Four league games is too early to judge any newcomer to the Scottish Premiership so Joey Barton should be cut a bit of slack in that regard.
But the evidence so far does not suggest Barton and Warburton’s Rangers are going to be a neat fit.
Barton demands the ball and, with a personality as forceful as his, he gets it.
But after it gets to him it isn’t getting shuttled around with the quality and direction that Warburton would be happy with.
It was an awful, potentially career-ending tackle that forced Barton off early at Rugby Park but it actually helped the Rangers manager out.
He was able to substitute a player who wasn’t having the desired impact with a ready-made reason.
It won’t always be that way, though.
In this form – and with the other options Warburton has available to him – Barton doesn’t deserve to start.
Whether the manager has the strength to stand him down, the implications of doing so and the implications of ducking it are all issues Warburton would not have expected to face this early in a Premiership campaign that could quickly get away from him.
* Rene Higuita must curse his timing.
Had the Colombian been born 20 years later he of the Wembley ‘scorpion kick’ and the mazy runs out of defence would currently be making Manuel Neuer look like a goalkeeping luddite in an age when sweeper keepers are in vogue.
He’d probably be Manchester City’s number one.
By and large, Pep Guardiola has been hugely impressive in his first couple of months in the job at the Etihad. He’s managed to make Raheem Sterling look like a player again which in itself makes him a managerial great in my eyes.
And he’s been decisive. Very decisive.
With Jose Mourinho, the king of early impacts, across the city, Guardiola doesn’t have time to give everybody a chance and ease himself into a new footballing culture. His mind needed to be made up quickly on his squad. There is deadwood at his club, he’s identified it and it will be cut adrift.

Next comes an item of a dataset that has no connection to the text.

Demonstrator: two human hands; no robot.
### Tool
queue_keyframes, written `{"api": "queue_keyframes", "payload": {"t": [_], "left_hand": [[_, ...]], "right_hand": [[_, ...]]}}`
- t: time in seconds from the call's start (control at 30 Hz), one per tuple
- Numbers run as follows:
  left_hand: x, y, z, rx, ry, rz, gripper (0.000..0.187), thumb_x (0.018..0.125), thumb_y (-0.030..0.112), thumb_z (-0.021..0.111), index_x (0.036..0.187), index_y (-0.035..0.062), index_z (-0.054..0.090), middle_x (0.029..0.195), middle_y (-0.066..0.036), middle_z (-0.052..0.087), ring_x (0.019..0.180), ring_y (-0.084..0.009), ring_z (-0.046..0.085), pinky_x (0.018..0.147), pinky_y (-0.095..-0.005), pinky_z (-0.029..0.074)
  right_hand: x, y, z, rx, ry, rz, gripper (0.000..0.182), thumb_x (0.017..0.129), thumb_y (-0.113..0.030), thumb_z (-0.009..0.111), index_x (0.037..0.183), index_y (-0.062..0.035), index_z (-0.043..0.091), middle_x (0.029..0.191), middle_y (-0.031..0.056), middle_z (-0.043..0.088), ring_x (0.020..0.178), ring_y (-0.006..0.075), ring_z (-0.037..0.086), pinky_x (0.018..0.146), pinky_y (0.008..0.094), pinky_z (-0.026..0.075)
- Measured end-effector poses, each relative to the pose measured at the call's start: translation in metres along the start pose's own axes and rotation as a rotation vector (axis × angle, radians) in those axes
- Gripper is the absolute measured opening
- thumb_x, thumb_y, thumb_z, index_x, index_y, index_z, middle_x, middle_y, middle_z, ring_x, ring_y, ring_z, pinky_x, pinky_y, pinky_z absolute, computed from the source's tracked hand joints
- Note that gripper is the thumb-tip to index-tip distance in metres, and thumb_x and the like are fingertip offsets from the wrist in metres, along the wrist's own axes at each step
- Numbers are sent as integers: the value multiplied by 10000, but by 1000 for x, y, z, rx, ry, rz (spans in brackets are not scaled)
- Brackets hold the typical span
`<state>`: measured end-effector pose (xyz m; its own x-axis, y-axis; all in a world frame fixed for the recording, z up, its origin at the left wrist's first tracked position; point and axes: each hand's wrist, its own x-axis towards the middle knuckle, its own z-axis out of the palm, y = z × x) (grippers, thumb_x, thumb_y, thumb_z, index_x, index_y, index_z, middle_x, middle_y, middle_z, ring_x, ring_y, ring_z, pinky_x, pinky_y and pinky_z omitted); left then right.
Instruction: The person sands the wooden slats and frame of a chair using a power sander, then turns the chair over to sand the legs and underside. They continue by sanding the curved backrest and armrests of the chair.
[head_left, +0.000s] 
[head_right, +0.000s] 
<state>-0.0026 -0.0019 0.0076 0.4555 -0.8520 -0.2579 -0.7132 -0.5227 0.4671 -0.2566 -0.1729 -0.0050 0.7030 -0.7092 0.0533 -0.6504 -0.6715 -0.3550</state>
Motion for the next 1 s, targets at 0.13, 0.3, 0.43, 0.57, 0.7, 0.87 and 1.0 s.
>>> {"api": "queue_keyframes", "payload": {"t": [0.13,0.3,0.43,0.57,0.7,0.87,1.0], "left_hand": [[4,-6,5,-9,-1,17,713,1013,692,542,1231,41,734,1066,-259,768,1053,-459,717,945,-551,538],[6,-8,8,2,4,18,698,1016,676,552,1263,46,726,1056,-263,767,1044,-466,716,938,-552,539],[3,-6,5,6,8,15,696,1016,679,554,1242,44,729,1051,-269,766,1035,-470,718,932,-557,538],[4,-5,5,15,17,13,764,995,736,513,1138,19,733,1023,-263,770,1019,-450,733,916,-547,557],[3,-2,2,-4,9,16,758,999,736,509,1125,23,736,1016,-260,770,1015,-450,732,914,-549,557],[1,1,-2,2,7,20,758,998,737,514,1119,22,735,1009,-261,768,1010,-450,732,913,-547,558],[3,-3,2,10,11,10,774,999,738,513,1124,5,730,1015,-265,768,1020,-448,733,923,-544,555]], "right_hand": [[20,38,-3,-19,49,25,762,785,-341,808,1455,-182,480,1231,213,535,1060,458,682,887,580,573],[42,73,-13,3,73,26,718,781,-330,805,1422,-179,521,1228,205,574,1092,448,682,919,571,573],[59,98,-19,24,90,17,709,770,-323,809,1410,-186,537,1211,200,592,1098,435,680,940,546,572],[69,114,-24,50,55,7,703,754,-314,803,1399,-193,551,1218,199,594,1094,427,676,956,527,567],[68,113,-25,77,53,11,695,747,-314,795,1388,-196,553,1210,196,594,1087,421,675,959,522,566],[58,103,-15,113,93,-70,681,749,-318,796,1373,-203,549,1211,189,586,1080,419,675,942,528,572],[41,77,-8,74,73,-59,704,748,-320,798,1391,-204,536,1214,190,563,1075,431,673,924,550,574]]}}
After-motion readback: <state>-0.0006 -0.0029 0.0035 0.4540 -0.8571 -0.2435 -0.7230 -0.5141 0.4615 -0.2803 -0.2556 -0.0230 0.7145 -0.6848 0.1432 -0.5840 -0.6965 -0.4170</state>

Joe Hart couldn’t be described as deadwood but I wouldn’t argue with Guardiola’s conclusion that there are better goalkeepers out there than Mr Head and Shoulders. It’s the message that a number one’s feet should be prioritised over his hands that I can’t sign up to.
When the back-pass rule was introduced in the 90s, there were keepers who understandably struggled to adjust. But the generations that have followed have all had to get used to having a ball at their boots much more often than their forebears.
The Neuers and his like aren’t actually doing much more than the Harts and his like. They hold a higher line and pick an early pass but they’re not going past two men and nut-megging centre-forwards.
Surely a coach of Guardiola’s pedigree could help his keeper pick out his left-back and be in a starting position to intercept a through-ball.
In Claudio Bravo, whose ball-striking has been likened to Ronald Koeman, City could now have the best footballing keeper in the Premier League but the shortest and least physical one.
It’s a trade-off that may cost them and really didn’t need to be made.
* Giving a player one last cap pre-international retirement in a glorified testimonial a few days before a World Cup qualifying campaign may seem a bit peculiar.
And in normal circumstances, I’d say that it shouldn’t happen.
But if anyone deserves to be made an exception in Ireland, it’s Robbie Keane.
It will be cap number 146 for a footballer who has carried on playing for his country long past his peak, and the Republic have benefited from it.
Contrast the 36-year-old Keane with the 31-year-old Scott Brown.
International football shouldn’t be about deciding you’ve had enough when you’re still near your best, it should be about carrying on as long as possible until the manager hasn’t got any need for you.